# CS211 Advanced Computer Architecture L11 Branch Prediction

Chundong Wang
October 29th, 2025



# Previously in CS211

- Out-of-order Execution
  - Scoreboarding algorithm
  - Register renaming
- Issue, completion, commit
  - In-order or out-of-order



Control-Flow Penalty

Modern processors may have > 10 pipeline stages between next PC calculation and branch resolution!

How much work is lost if pipeline doesn't follow correct instruction flow?

~ Loop length x pipeline width + buffers





# **Reducing Control-Flow Penalty**

#### Software solutions

- Eliminate branches loop unrolling
  - Increases the run length between branches
- Reduce resolution time instruction scheduling
  - Compute the branch condition as early as possible (of limited value because branches often in critical path through code)

#### Hardware solutions

- Bypass usually results are used immediately
- Architectural change find something else to do (delay slots)
  - Replaces pipeline bubbles with useful work (requires software cooperation) – quickly see diminishing returns
- **Speculate**, i.e., branch prediction
  - Speculative execution of instructions beyond the branch
  - Many advances in accuracy, widely used



#### **Branch Prediction**

#### **Motivation:**

Branch penalties limit performance of deeply pipelined processors

Modern branch predictors have high accuracy (>95%) and can reduce branch penalties significantly

#### Required hardware support:

#### Prediction structures:

Branch history tables, branch target buffers, etc.
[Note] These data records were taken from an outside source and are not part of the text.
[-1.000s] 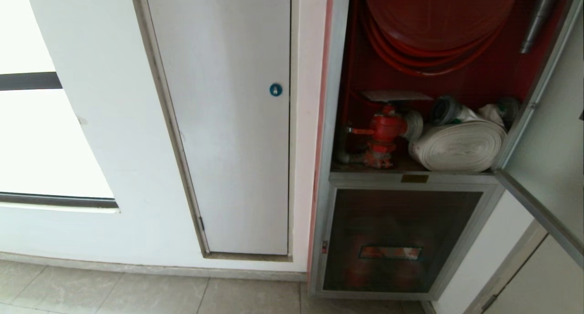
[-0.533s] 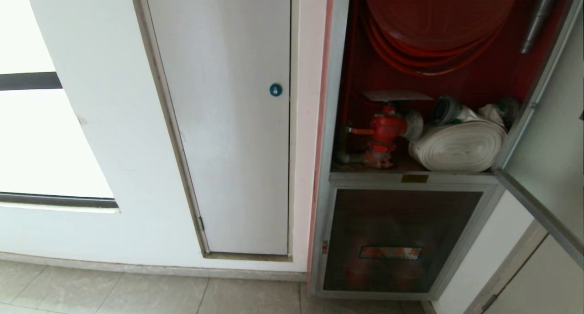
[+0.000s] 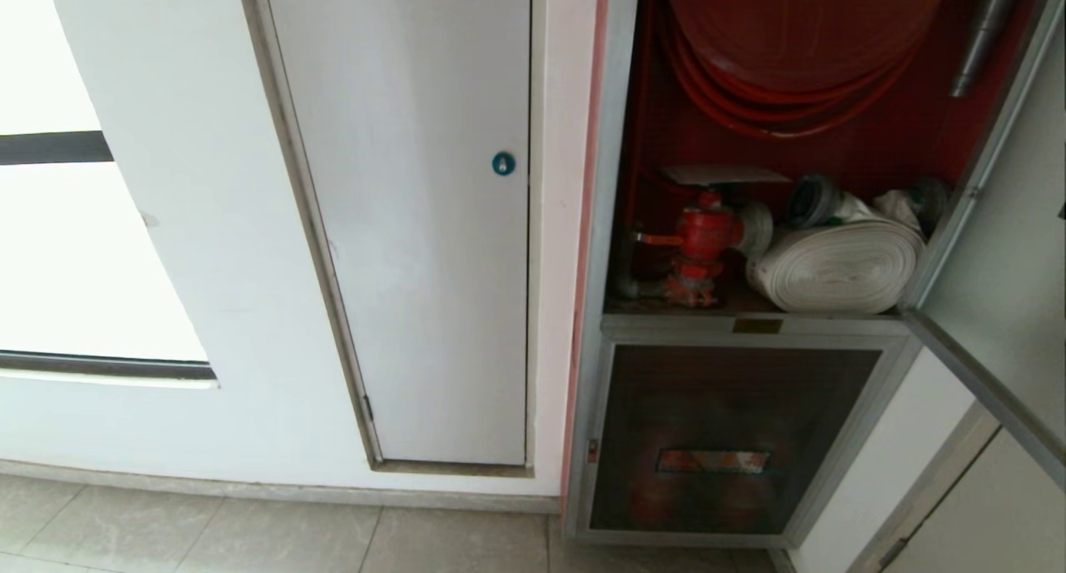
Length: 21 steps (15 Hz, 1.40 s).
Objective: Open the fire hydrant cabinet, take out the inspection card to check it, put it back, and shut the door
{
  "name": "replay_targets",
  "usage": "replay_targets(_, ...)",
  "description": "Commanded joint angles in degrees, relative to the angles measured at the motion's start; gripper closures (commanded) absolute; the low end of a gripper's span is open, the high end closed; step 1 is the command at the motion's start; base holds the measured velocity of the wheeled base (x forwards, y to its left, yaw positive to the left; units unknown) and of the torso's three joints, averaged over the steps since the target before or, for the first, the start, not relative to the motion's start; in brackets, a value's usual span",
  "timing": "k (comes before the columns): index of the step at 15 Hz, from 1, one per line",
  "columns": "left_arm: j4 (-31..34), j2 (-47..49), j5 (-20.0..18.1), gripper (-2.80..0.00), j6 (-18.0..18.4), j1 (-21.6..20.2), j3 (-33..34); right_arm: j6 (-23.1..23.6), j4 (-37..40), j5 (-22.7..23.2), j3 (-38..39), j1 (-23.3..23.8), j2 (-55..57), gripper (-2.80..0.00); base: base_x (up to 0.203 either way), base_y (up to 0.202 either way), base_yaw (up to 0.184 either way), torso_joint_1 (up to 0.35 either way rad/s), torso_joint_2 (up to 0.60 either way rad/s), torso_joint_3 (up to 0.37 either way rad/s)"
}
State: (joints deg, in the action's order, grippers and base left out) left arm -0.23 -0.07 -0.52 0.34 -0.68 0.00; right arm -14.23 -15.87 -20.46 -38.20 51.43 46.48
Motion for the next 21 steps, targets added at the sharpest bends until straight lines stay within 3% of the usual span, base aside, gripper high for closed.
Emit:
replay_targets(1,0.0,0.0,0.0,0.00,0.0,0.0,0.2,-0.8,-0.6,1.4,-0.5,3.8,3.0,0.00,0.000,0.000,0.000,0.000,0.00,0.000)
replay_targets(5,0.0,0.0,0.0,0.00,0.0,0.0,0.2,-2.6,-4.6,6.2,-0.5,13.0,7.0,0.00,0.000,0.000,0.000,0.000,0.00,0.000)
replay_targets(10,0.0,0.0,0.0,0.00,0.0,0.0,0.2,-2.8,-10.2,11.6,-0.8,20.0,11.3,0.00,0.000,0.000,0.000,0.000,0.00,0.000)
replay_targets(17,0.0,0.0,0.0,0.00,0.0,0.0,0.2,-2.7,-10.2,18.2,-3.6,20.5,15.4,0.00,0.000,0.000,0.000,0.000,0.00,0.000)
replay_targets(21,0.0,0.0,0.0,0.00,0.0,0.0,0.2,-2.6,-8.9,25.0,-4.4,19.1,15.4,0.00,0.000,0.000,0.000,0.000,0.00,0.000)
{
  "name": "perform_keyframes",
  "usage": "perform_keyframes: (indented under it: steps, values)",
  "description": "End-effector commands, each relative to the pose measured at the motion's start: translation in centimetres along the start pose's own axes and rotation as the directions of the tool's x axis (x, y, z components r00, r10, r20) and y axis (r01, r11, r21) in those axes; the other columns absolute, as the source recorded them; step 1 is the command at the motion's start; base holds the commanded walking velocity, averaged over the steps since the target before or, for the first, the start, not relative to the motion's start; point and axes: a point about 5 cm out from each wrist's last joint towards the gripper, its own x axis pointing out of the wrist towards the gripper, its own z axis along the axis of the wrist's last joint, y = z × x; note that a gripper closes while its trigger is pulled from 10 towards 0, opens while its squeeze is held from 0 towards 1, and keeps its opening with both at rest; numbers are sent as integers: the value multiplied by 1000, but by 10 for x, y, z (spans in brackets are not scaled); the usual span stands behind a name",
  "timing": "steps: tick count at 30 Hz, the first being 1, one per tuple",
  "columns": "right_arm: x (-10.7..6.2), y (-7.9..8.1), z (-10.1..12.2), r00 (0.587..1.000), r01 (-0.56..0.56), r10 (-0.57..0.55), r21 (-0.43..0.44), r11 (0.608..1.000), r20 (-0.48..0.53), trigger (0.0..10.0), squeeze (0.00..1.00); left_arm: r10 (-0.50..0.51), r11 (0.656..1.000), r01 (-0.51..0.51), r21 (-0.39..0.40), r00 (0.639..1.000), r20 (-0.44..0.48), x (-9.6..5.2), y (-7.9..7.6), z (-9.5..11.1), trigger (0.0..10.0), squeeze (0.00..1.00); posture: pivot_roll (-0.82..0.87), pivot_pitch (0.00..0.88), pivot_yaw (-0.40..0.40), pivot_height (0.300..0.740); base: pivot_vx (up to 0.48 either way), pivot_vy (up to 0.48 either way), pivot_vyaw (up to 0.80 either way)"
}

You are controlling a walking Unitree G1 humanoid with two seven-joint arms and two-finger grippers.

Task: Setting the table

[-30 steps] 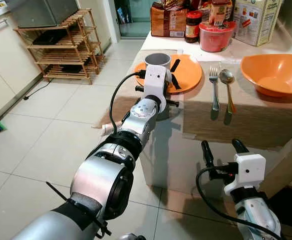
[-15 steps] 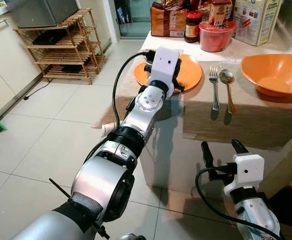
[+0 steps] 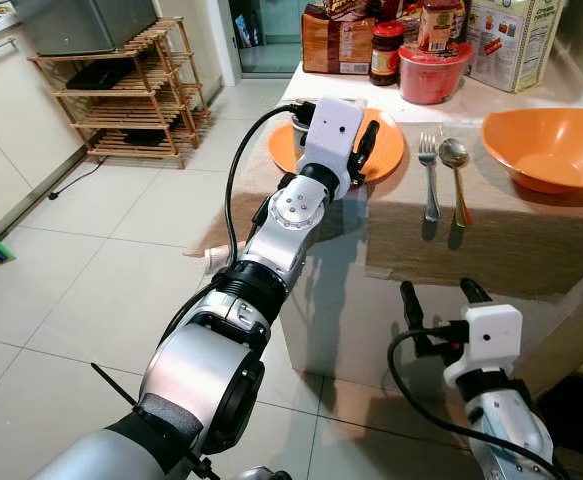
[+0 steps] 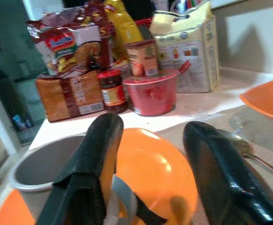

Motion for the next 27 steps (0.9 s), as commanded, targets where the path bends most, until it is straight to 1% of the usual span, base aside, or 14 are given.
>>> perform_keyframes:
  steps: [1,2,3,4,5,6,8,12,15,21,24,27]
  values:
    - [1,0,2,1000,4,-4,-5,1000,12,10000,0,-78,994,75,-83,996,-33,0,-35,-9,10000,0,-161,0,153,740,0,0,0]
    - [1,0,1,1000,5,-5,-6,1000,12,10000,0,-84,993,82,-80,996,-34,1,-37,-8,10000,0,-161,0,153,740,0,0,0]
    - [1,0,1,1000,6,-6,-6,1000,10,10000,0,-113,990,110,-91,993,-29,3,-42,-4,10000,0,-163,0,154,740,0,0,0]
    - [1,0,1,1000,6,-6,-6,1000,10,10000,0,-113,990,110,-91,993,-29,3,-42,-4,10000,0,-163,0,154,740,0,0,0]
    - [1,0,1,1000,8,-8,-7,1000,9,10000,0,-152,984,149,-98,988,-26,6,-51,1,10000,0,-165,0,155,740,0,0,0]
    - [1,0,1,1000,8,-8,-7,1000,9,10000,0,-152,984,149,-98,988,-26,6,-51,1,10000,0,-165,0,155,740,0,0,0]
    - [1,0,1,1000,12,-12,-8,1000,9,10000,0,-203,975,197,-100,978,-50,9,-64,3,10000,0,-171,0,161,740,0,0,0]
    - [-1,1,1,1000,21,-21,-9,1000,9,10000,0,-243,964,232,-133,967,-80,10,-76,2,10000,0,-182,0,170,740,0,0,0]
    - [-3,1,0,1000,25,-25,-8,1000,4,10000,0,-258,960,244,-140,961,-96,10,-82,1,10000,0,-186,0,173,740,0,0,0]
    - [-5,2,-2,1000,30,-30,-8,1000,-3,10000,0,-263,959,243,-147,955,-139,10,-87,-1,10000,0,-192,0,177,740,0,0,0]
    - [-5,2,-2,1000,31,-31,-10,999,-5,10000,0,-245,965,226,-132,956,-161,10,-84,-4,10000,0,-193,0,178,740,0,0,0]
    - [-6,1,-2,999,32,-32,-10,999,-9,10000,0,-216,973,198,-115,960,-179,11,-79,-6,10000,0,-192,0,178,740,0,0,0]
#### *Mispredict* recovery mechanisms:

- Keep result computation separate from commit
- Kill instructions following branch in pipeline
- Restore state to that following branch



# Importance of Branch Prediction

- Consider 4-way superscalar with 8 pipeline stages from fetch to dispatch, and 80-entry ROB, and 3 cycles from issue to branch resolution
- On a misprediction, could throw away 8\*4+(80-1)=111 instructions



Scalar (never run more than 1 insn per cycle)



Superscalar (executing multiple insns in parallel)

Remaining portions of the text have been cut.